• Task brief
In the data below, find every line with the word "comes" and copy it out.

Stored records
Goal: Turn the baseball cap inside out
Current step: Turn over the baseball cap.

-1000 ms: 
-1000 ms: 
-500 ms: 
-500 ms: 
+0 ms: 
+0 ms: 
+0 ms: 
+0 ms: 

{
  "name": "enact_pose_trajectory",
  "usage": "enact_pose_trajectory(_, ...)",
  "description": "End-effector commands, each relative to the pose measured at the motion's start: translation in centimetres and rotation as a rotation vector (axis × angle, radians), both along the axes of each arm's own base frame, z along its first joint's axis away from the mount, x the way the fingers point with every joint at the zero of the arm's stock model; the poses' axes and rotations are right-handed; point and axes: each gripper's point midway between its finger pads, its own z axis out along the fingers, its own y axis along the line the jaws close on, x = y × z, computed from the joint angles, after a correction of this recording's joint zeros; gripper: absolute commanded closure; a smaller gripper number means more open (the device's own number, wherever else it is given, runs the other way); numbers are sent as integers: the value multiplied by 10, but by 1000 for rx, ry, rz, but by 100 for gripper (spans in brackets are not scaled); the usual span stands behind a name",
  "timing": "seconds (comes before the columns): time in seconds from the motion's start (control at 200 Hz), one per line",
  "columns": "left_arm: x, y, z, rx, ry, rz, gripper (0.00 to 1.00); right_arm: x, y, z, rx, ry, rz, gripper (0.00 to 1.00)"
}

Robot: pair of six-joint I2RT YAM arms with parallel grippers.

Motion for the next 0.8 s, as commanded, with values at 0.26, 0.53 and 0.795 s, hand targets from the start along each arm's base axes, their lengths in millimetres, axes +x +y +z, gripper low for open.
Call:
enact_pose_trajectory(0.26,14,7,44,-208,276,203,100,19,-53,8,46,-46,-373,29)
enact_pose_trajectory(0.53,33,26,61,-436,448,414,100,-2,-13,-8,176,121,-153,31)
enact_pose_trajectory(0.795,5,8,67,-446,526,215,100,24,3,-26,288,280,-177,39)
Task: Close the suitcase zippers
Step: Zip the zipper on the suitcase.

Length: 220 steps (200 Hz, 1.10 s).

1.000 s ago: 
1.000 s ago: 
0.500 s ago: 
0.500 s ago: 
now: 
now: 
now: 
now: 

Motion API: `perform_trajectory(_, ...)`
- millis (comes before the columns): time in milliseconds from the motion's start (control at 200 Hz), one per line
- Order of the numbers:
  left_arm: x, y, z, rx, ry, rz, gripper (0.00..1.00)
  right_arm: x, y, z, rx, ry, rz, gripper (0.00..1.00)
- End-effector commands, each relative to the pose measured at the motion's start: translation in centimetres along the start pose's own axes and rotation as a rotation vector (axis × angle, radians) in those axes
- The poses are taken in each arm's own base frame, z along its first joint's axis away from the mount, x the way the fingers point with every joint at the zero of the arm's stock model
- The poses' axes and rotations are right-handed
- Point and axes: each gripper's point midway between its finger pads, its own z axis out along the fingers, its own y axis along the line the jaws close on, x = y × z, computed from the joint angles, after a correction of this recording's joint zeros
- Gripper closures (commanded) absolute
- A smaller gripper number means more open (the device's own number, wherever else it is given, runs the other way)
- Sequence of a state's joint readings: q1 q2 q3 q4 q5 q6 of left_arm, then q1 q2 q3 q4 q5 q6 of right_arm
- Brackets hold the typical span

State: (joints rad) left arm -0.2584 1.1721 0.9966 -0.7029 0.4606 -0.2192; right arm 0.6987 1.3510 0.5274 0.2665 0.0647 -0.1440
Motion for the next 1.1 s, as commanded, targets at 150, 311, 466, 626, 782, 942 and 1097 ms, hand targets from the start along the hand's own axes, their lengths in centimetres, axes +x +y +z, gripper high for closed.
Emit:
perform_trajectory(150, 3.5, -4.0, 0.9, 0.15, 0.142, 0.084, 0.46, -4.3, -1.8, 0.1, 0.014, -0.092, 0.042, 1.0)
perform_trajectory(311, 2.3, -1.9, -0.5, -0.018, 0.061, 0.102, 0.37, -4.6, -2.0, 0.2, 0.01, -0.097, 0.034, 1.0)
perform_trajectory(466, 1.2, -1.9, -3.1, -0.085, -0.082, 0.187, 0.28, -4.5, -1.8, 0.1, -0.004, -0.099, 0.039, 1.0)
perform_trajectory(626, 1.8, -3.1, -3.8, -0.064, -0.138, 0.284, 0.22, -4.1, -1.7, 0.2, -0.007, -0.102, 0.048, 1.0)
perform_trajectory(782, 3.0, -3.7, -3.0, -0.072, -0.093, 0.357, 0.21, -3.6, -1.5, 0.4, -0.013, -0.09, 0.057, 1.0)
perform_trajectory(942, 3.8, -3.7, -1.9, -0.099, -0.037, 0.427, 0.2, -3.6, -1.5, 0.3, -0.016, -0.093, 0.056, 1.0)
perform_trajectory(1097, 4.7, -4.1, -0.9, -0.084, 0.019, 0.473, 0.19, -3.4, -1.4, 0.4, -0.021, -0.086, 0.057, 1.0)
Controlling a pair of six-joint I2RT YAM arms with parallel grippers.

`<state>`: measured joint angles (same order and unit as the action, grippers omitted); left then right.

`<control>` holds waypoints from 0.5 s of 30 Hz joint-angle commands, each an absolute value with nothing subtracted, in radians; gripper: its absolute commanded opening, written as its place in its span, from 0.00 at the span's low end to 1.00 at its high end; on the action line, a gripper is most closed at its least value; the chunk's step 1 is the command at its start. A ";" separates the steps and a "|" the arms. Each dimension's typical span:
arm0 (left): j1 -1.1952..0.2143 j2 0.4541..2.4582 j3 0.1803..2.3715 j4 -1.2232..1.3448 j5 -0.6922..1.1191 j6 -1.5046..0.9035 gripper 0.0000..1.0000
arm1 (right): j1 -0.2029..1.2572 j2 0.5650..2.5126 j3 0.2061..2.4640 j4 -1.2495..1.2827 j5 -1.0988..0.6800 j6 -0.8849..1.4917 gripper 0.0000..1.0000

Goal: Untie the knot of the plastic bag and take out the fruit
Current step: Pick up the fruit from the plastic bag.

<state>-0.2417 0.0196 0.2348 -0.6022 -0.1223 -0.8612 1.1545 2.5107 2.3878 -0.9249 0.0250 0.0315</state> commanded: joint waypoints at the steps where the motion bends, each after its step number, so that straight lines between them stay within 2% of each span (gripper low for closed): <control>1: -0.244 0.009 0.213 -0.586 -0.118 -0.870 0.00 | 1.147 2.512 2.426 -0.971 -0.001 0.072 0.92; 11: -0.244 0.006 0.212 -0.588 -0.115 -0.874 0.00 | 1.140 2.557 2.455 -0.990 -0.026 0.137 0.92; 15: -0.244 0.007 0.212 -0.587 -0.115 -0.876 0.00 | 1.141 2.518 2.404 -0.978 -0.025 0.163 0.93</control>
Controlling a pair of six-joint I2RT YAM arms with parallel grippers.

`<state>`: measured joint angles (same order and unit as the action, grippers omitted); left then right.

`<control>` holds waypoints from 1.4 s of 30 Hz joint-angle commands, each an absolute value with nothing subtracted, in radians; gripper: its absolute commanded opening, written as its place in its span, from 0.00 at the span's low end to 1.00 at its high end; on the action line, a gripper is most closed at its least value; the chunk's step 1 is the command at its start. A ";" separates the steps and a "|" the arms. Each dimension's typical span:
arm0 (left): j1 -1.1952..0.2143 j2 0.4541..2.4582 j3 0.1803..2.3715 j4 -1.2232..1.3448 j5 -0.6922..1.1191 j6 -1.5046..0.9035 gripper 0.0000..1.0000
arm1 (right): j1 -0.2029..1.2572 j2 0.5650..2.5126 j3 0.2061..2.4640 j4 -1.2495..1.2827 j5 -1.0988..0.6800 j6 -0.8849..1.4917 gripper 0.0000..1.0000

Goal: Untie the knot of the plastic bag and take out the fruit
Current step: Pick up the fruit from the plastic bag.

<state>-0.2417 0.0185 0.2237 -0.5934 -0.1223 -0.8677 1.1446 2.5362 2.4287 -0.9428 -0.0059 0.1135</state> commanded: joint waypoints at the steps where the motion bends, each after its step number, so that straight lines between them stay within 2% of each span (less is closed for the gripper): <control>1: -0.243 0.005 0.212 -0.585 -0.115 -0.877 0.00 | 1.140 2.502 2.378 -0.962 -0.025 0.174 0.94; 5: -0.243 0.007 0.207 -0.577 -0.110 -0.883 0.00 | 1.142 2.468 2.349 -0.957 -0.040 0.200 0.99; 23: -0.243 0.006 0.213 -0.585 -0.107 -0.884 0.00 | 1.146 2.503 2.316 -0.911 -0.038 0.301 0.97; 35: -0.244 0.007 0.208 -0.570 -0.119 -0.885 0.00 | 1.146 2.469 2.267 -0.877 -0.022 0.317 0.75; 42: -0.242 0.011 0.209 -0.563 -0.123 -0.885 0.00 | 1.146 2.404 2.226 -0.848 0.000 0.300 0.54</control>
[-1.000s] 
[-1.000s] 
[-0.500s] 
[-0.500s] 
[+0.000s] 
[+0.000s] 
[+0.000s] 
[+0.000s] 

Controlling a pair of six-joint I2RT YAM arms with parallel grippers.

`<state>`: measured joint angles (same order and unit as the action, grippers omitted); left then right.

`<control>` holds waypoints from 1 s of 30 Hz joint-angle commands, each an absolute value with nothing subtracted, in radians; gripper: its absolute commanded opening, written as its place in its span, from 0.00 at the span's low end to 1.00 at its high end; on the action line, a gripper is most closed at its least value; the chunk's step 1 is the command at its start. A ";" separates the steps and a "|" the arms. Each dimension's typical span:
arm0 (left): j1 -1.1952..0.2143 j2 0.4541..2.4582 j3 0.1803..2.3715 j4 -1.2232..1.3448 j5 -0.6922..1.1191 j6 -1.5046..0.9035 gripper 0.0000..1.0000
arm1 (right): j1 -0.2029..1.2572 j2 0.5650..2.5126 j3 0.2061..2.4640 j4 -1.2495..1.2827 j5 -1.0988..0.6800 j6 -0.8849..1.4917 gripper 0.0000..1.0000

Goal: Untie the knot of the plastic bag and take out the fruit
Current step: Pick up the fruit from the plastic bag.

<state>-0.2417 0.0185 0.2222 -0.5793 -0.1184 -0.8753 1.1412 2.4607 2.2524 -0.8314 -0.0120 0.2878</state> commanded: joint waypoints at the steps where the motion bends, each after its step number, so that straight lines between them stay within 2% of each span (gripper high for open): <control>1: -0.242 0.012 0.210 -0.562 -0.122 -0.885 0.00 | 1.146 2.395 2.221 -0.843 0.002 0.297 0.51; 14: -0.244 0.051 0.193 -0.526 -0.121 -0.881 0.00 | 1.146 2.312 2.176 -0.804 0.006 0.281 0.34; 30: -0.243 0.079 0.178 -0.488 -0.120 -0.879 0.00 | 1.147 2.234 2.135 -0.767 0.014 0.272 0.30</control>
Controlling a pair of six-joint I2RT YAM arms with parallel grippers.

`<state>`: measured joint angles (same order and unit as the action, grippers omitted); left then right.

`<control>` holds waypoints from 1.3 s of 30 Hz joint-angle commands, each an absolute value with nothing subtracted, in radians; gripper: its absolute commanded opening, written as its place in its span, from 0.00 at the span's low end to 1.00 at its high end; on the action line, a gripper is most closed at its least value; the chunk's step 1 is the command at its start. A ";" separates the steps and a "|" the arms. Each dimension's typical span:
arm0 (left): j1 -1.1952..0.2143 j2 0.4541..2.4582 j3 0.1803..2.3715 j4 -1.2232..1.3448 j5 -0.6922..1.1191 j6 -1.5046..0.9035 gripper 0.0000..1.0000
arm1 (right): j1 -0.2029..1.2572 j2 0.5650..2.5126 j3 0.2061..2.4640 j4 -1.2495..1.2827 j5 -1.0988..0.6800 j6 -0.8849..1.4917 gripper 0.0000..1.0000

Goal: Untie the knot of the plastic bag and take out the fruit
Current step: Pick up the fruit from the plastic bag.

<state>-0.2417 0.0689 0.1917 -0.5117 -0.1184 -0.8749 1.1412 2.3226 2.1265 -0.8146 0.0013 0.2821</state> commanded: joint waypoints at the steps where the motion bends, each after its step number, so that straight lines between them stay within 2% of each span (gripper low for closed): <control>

• Answer below
  "timing": "seconds (comes before the columns): time in seconds from the motion's start (control at 200 Hz), one per line",
- millis (comes before the columns): time in milliseconds from the motion's start (control at 200 Hz), one per line

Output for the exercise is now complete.